Business Lines of Credit
Business lines of credit are flexible financing structures that let you access funds only when needed. It operates like a credit card, where you get a set credit limit to draw funds from. You only pay interest on the money you draw, so you could save money if you don’t use all the funds.
Business lines of credit through UCS are revolving, which means your credit limit replenishes as you pay off what you draw. For example, if you drew $20,000 against a $150,000 limit and then repaid $10,000, your new credit limit would be $140,000.
A line of credit is an excellent option for ongoing projects, seasonal businesses, and covering unexpected costs. Approved business owners typically have a minimum credit score of 550+, at least six months in business, and $75k+ in annual revenue.

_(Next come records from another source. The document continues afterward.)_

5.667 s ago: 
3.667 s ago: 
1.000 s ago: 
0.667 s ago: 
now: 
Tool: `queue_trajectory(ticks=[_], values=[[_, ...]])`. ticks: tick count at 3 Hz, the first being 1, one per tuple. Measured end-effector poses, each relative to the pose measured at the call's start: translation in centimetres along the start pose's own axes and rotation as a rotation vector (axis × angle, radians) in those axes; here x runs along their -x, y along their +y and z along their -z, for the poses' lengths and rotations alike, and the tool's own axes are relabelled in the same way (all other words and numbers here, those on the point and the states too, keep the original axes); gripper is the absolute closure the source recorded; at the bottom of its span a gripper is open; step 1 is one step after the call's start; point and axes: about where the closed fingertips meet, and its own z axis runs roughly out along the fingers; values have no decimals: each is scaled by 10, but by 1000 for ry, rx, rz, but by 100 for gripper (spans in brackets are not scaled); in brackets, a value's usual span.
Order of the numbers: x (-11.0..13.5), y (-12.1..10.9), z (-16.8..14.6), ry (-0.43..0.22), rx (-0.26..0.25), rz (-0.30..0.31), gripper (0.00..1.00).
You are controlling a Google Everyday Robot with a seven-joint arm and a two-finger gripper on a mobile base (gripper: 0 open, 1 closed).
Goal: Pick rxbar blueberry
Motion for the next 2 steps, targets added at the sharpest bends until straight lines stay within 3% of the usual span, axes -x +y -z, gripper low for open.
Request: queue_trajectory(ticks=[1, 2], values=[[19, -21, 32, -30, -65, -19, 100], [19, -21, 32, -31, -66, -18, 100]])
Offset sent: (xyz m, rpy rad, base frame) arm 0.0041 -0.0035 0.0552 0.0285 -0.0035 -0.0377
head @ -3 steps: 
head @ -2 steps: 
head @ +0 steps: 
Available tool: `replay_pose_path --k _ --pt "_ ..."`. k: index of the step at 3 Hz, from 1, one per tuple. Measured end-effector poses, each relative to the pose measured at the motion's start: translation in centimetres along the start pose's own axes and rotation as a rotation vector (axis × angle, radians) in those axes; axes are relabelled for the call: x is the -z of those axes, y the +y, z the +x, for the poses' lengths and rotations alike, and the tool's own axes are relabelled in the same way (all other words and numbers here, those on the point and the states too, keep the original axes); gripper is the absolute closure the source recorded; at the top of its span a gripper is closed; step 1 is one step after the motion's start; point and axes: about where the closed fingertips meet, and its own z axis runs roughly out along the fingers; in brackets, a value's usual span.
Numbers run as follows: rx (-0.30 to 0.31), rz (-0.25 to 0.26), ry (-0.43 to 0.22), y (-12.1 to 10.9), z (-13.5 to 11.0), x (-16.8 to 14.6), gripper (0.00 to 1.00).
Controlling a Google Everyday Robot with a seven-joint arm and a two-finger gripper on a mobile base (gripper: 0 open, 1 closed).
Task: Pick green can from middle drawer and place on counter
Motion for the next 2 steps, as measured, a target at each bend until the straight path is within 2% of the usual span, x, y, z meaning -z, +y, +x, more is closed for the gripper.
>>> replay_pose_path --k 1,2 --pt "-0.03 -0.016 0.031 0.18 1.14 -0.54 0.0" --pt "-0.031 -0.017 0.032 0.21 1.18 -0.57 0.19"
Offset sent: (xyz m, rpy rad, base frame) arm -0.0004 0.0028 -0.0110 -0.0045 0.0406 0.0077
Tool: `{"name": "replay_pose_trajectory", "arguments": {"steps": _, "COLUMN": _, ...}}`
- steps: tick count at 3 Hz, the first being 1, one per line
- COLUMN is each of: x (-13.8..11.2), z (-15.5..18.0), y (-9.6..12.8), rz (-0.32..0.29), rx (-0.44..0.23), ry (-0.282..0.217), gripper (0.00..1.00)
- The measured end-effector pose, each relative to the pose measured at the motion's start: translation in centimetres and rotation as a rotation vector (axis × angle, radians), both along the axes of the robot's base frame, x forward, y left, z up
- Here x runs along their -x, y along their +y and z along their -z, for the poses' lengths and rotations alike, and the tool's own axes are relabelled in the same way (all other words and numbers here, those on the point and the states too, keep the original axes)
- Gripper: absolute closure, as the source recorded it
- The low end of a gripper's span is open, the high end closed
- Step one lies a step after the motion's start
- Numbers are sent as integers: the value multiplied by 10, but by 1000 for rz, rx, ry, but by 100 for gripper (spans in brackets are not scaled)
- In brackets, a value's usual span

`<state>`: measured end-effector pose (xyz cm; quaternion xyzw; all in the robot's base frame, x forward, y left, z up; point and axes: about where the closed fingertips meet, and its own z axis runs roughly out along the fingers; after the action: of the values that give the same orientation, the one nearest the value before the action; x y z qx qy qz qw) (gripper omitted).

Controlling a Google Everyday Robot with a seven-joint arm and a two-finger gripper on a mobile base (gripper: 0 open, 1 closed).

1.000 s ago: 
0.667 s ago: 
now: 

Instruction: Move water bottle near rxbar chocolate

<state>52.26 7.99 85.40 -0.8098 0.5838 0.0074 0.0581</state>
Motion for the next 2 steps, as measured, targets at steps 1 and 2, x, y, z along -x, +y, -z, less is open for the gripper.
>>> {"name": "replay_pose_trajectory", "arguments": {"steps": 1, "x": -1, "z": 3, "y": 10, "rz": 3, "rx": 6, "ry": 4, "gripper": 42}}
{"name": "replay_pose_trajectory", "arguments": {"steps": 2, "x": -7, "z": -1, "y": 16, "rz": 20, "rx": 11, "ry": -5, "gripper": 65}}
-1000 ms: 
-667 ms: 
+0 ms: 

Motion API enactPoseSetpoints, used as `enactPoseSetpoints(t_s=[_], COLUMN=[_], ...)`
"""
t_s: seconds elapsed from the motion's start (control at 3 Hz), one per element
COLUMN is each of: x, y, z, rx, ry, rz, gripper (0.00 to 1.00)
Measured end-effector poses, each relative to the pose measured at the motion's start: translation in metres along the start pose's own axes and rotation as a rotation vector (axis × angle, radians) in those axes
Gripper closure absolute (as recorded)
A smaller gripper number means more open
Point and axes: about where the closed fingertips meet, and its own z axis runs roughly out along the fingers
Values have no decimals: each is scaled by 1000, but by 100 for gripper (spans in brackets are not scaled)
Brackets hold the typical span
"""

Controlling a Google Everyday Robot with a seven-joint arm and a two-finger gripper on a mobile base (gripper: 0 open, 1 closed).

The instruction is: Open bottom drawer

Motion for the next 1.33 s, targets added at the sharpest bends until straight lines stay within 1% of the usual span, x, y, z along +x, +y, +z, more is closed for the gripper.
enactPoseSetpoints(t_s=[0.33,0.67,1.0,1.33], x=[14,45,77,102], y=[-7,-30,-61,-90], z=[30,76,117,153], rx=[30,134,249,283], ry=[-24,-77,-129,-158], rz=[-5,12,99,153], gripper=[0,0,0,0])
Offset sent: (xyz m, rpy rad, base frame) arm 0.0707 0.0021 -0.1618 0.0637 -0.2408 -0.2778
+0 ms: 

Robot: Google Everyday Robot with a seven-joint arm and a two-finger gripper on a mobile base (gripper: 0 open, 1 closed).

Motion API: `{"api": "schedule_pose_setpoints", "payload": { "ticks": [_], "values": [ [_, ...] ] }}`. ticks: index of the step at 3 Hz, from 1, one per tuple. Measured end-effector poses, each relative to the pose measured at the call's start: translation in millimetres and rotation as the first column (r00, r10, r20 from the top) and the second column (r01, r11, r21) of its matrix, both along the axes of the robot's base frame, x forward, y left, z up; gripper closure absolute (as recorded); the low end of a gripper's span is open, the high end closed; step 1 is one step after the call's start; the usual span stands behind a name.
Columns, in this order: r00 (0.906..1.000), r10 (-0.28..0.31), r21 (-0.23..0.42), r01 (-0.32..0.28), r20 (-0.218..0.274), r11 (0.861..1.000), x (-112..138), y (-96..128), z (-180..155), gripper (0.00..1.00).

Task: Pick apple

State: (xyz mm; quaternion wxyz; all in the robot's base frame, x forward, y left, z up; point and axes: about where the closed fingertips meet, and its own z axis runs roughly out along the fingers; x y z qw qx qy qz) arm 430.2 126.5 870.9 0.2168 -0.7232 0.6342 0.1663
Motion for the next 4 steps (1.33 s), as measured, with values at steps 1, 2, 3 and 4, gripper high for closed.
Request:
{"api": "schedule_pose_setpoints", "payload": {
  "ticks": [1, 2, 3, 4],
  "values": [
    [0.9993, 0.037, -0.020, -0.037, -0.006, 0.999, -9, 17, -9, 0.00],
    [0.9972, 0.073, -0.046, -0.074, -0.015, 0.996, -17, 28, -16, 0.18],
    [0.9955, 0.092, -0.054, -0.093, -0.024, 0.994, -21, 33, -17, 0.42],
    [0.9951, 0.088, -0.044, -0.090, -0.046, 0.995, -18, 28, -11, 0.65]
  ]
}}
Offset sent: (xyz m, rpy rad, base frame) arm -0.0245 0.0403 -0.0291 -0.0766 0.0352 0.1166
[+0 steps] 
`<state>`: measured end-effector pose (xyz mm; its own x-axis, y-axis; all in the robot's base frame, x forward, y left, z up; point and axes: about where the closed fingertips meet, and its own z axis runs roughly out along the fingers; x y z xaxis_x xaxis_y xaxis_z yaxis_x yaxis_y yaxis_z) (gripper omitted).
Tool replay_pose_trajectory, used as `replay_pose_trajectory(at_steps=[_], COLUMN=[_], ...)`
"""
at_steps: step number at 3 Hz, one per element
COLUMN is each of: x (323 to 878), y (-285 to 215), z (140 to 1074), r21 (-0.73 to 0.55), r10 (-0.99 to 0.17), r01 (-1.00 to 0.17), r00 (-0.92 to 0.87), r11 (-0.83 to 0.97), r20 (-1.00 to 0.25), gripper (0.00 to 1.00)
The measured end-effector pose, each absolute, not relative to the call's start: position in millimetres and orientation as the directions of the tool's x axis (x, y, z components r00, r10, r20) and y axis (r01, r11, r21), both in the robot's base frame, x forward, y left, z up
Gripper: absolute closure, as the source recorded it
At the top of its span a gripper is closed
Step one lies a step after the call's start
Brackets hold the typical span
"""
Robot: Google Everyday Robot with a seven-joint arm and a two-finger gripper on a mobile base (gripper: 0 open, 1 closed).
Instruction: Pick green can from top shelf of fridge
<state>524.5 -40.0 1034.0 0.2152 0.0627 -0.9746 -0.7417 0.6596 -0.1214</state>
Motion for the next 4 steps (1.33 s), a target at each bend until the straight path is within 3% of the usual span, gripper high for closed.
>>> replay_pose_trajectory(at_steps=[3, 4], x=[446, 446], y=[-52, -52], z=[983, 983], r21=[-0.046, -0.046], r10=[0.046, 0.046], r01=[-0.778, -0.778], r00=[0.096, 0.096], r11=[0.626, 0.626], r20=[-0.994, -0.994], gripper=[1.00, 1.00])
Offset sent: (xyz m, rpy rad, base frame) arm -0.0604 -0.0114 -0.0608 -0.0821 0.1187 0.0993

You can get the following features on a business line of credit:
- Funding Amount: $1k-$1 million.
- Rates: Factor rates starting at 1% p/mo.
- Terms: Up to 36 months.
- Speed: 1-3 business days.
Other small business loans to consider include:
Hard Money Business Loans – Final Thoughts
Business owners that need quick funding to support a short-term project or goal could consider hard money loans if other options aren’t available. But you should know the risks involved and vet the hard money lender as much as possible before agreeing to loan terms.
The increased interest rates, using the property as collateral, and looser regulations for hard money lenders all combine for a higher risk However, if you can pay the loan off in time and use the funds to support or grow your business, then it is certainly a viable option.
Contact us if you have more questions or want to apply for a small business loan. Our loan executives can answer your questions and help you find the best small business financing product to support your business goals.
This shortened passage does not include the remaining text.